The Chilliwack YMCA is one of 10 B.C. communities offering the latest pilot program offered by the Childhood Obesity Foundation to deal with overweight children and youth: the Healthy Family Living Program is due to start in late September. (Submitted photo)

10 B.C. cities to pilot new program against childhood obesity

Healthy Family Living program being tested in 10 communities, including Chilliwack

While obesity isn’t a new problem, the rate at which it’s affecting children has become so alarming, the B.C. government is pairing up with the Childhood Obesity Foundation to implement province-wide programming to curb unhealthy habits.

Founded in 2004 by a B.C. pediatrician and lawyer who wanted to reduce unhealthy weights in Canadian children, the foundation now works directly with the B.C. Ministry of Health and Provincial Health Services Authority to create the societal shift towards healthy eating and active lifestyles for people of all ages, including our children and youth.

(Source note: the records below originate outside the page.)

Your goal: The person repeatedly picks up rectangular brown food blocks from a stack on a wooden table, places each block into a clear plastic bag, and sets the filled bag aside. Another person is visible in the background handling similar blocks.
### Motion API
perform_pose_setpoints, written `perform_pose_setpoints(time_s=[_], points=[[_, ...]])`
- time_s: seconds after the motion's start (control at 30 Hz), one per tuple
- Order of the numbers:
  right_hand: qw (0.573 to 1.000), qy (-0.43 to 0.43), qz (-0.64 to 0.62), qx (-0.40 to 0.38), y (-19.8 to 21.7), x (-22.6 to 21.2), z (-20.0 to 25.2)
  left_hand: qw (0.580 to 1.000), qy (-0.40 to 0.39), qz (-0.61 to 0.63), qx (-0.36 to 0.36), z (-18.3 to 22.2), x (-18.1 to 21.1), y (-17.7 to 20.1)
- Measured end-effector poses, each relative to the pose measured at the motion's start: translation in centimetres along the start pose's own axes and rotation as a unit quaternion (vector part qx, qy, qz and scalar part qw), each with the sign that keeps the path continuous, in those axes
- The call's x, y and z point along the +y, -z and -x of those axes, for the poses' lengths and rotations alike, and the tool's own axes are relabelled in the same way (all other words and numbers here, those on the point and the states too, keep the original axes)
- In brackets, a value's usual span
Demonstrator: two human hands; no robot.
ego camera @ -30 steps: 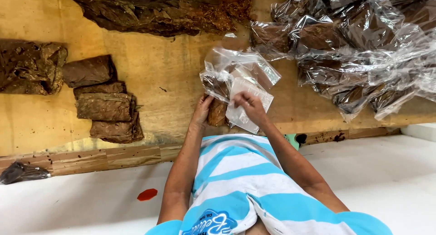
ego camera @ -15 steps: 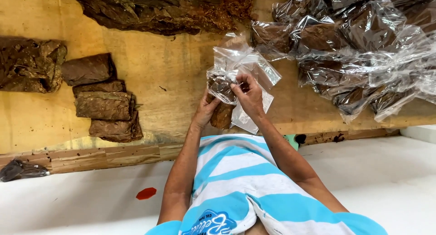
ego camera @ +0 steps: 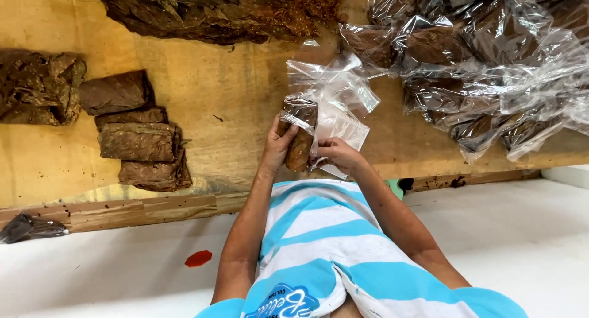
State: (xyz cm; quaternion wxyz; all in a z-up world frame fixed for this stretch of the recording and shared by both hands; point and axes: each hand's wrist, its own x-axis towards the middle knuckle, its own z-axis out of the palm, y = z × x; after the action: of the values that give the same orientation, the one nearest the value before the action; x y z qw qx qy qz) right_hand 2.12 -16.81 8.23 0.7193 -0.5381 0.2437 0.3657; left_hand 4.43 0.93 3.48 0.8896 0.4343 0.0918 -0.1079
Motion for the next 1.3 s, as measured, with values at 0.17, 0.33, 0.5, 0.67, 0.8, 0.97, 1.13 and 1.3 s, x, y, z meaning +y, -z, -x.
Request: perform_pose_setpoints(time_s=[0.17,0.33,0.5,0.67,0.8,0.97,1.13,1.3], points=[[0.976,0.09,-0.178,-0.085,2.0,0.8,-1.2,0.993,-0.026,-0.094,0.07,0.2,0.4,-1.0],[0.984,0.096,-0.147,-0.039,-1.9,0.6,-0.8,0.964,0.016,-0.243,0.107,0.2,3.4,-2.8],[0.978,0.126,-0.121,0.116,-1.7,4.2,-3.2,0.918,0.11,-0.363,0.117,0.1,6.3,-2.8],[0.972,0.158,-0.125,0.121,-1.5,3.9,-2.5,0.909,0.024,-0.398,0.12,-0.9,6.6,-0.7],[0.966,0.14,-0.154,0.154,-2.9,2.8,-1.3,0.928,-0.019,-0.363,0.081,-0.7,5.8,0.4],[0.943,0.159,-0.187,0.224,-2.0,4.4,-2.9,0.898,-0.139,-0.414,0.05,0.4,6.0,0.3],[0.911,0.217,-0.189,0.296,-2.4,4.1,-4.0,0.897,-0.152,-0.414,0.002,3.1,4.8,0.0],[0.875,0.273,-0.204,0.344,-3.7,2.2,-3.6,0.921,-0.13,-0.362,-0.058,5.9,3.5,-0.4]])
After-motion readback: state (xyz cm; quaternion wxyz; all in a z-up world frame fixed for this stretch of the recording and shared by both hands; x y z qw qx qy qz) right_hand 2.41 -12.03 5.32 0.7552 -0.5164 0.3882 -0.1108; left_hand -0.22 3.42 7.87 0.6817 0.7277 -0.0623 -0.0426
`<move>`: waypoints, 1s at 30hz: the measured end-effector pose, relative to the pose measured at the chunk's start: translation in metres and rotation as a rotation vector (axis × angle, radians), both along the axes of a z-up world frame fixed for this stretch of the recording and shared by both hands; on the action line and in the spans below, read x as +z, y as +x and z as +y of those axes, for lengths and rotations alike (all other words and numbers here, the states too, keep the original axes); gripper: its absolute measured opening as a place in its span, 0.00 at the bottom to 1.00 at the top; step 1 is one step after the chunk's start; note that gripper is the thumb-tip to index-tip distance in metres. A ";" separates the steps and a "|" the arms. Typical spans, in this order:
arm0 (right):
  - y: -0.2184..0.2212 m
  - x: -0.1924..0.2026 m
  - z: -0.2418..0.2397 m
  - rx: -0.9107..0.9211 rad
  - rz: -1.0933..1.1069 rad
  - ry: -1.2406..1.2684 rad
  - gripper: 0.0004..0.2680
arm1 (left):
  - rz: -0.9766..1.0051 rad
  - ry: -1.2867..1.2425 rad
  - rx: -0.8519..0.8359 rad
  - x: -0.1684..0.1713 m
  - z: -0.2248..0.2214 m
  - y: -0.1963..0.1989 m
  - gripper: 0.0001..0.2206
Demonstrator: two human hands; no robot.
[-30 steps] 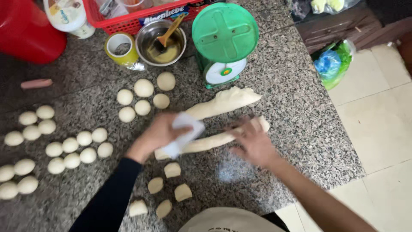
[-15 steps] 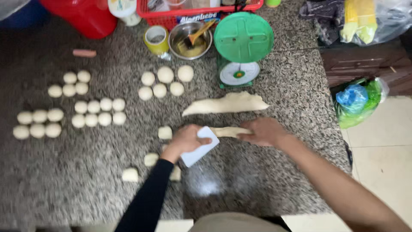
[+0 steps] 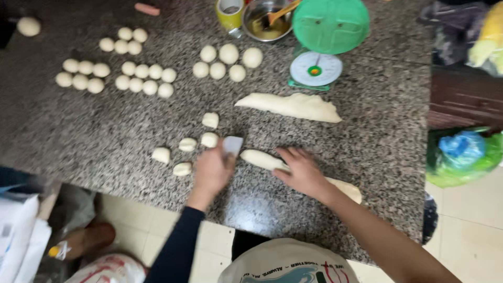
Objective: The person divides a piece of dough into smaller portions using a scraper, weighs individual pieces on a scale, and places them onto a baking tray.
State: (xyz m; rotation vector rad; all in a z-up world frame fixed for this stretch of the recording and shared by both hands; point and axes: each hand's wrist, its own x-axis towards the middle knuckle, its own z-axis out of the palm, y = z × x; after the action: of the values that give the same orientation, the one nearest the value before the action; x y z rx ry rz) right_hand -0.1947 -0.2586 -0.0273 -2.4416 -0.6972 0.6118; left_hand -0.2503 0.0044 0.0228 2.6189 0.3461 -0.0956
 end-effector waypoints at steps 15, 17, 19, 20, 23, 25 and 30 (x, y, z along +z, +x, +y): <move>-0.010 -0.021 0.047 -0.023 -0.253 0.214 0.16 | 0.168 0.047 -0.078 -0.035 -0.093 -0.004 0.19; -0.004 -0.020 0.047 -0.046 -0.302 0.281 0.20 | 0.091 0.056 -0.100 -0.038 -0.097 0.018 0.20; -0.005 -0.022 0.047 -0.056 -0.241 0.219 0.18 | -0.042 0.087 -0.119 -0.041 -0.098 0.033 0.18; -0.004 -0.024 0.047 -0.062 -0.211 0.186 0.18 | -0.025 0.084 -0.137 -0.042 -0.098 0.037 0.17; 0.009 -0.024 0.045 0.065 -0.242 0.194 0.24 | 0.008 0.061 -0.176 -0.039 -0.083 0.038 0.16; 0.016 -0.021 0.043 -0.034 -0.039 0.153 0.19 | 0.021 0.011 -0.182 -0.031 -0.073 0.001 0.15; 0.019 -0.011 0.065 -0.101 0.030 0.190 0.24 | 0.253 -0.003 -0.217 -0.006 -0.010 -0.061 0.23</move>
State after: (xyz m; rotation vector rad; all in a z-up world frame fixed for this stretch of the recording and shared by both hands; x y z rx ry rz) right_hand -0.1756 -0.1936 -0.0384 -2.2714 -0.5882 0.5169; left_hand -0.3117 -0.0059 0.0164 2.6366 0.1443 -0.5032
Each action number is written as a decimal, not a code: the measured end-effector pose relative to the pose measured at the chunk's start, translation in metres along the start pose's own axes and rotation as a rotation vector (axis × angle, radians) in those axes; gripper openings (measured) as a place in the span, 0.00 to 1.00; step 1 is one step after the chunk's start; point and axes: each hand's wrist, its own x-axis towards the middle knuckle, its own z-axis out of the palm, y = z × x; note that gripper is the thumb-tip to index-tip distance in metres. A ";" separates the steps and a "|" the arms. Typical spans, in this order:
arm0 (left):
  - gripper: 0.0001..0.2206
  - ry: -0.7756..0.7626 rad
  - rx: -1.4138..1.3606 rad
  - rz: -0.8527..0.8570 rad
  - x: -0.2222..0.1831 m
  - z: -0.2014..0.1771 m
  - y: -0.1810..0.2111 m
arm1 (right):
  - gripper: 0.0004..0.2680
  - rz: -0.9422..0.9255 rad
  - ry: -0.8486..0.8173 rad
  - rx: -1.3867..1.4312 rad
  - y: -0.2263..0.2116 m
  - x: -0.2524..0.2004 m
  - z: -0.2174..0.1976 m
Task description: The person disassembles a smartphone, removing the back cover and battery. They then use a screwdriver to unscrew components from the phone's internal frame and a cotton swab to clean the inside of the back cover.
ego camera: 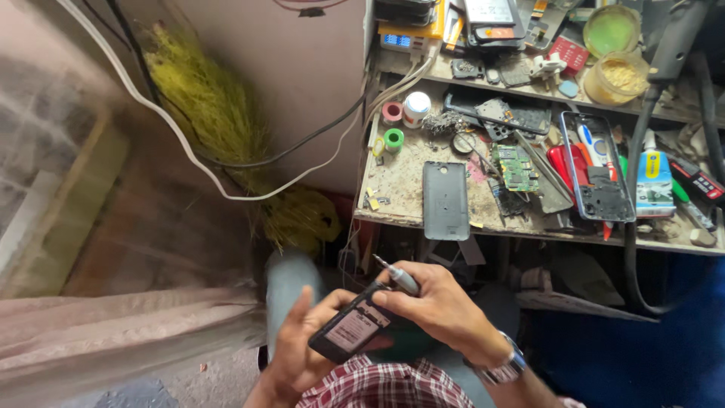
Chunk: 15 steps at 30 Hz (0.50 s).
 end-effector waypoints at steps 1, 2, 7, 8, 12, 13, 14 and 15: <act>0.32 0.050 0.007 -0.072 0.002 -0.001 -0.004 | 0.07 0.041 -0.016 -0.045 -0.003 0.003 0.004; 0.34 0.100 0.013 -0.143 0.002 -0.003 -0.006 | 0.07 0.029 0.015 -0.120 -0.005 0.006 0.008; 0.30 0.020 -0.008 -0.099 0.001 -0.019 -0.017 | 0.15 -0.089 0.165 -0.163 0.007 0.005 0.005; 0.29 0.107 -0.019 -0.060 0.003 -0.019 -0.018 | 0.15 -0.091 0.193 -0.156 0.013 0.001 0.001; 0.32 0.097 0.084 0.061 0.006 0.000 -0.010 | 0.15 -0.076 0.203 -0.054 0.045 -0.027 -0.014; 0.32 0.109 0.066 0.065 0.007 0.004 -0.008 | 0.14 -0.061 0.186 -0.013 0.051 -0.029 -0.015; 0.33 0.121 0.048 0.069 0.010 0.008 -0.006 | 0.14 -0.091 0.196 -0.086 0.055 -0.031 -0.015; 0.34 0.126 0.048 0.088 0.013 0.011 -0.005 | 0.14 -0.123 0.206 -0.156 0.056 -0.035 -0.012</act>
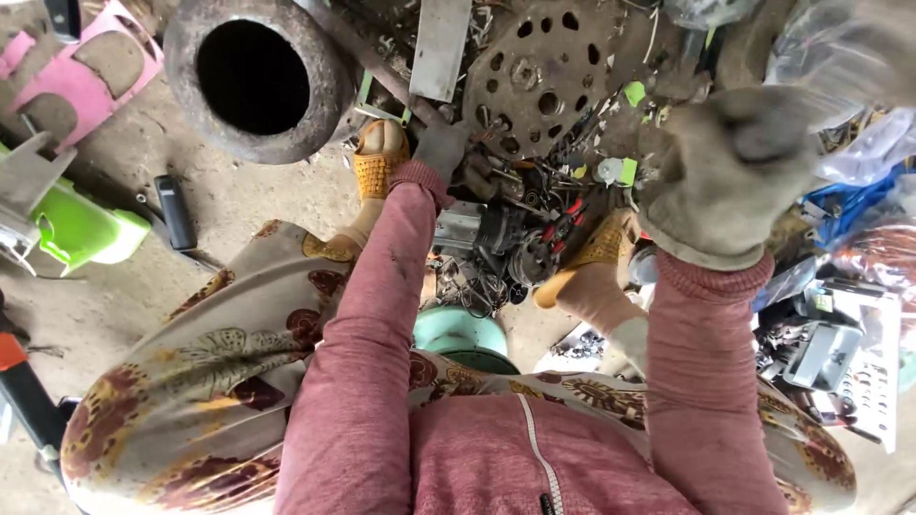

“There is an epidemic of unhealthy weights of the people in North America,” said Dr. Tom Warshawski, who’s a pediatrician and foundation board member.

“In childhood, one in three have an unhealthy weight, or unhealthy weight trajectory,” Warshawski said. “By adulthood, 60 per cent of adults are either overweight or obese, and that’s a result of our habits.”

READ MORE: Program promotes healthy living in children

READ MORE: ‘It’s a time to talk to kids and address all of their concerns’

This month, Chilliwack joins nine other B.C. communities to become the first in the province to pilot the Family Healthy Living Program, which has set its sights at reducing obesity-related chronic diseases through prevention and education early on.

The program, which is free for participating families, will also be offered in Prince George, Kelowna, Surrey, Burnaby, Vancouver, Campbell River, North Cowichan and Greater Victoria.

“The goal of the program is that people generally have an idea of what they should be doing, but struggle with the doing,” said Warshawski.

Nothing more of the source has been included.